• EXERCISE INSTRUCTIONS
Go through the entries below and say how many lines hold the word "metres". Nothing else is needed.

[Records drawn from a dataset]
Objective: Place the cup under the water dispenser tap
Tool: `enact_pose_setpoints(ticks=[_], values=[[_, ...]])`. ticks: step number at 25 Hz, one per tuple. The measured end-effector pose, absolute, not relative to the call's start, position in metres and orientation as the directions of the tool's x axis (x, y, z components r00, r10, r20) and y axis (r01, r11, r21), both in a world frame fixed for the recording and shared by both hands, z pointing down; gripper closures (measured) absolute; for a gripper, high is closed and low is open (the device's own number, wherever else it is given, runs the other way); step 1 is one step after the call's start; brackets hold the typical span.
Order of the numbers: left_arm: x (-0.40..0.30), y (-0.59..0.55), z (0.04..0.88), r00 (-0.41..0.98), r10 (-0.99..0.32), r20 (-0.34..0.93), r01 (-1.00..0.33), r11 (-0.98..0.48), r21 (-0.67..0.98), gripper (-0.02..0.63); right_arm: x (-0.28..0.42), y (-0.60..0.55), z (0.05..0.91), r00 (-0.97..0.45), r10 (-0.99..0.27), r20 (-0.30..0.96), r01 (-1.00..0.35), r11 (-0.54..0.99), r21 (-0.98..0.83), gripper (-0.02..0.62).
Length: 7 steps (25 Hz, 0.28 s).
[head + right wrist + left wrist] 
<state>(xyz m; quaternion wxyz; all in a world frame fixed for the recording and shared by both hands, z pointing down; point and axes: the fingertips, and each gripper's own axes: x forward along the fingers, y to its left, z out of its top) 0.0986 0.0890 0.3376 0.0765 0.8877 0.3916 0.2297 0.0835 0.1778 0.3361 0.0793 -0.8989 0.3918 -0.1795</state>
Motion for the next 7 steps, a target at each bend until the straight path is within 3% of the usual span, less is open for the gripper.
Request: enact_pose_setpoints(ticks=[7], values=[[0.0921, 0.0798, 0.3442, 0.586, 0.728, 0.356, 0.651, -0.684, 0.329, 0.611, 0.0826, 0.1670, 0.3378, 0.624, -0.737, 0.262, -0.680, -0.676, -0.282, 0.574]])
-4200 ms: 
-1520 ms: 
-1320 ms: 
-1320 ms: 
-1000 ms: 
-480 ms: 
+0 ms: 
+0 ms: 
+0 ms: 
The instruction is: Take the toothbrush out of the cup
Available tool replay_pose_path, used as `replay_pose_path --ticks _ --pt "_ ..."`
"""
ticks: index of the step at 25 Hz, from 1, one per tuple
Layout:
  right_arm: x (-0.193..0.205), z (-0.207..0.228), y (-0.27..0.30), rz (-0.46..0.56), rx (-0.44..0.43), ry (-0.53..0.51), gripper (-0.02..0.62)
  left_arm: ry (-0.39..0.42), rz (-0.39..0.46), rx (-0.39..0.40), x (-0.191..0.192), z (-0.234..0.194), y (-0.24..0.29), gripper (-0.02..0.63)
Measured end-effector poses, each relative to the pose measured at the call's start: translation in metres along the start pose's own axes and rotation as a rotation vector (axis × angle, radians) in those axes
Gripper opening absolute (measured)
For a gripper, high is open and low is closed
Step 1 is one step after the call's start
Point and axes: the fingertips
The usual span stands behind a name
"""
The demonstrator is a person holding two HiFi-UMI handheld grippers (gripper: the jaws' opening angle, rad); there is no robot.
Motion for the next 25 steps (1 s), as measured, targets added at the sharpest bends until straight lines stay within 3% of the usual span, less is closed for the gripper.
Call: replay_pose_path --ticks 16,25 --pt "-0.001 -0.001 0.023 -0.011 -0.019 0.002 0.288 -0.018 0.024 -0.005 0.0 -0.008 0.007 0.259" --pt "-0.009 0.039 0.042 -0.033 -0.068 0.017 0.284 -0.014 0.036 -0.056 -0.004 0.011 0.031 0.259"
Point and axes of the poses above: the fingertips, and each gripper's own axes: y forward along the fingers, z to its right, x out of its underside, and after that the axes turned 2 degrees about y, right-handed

• ANSWER BELOW
2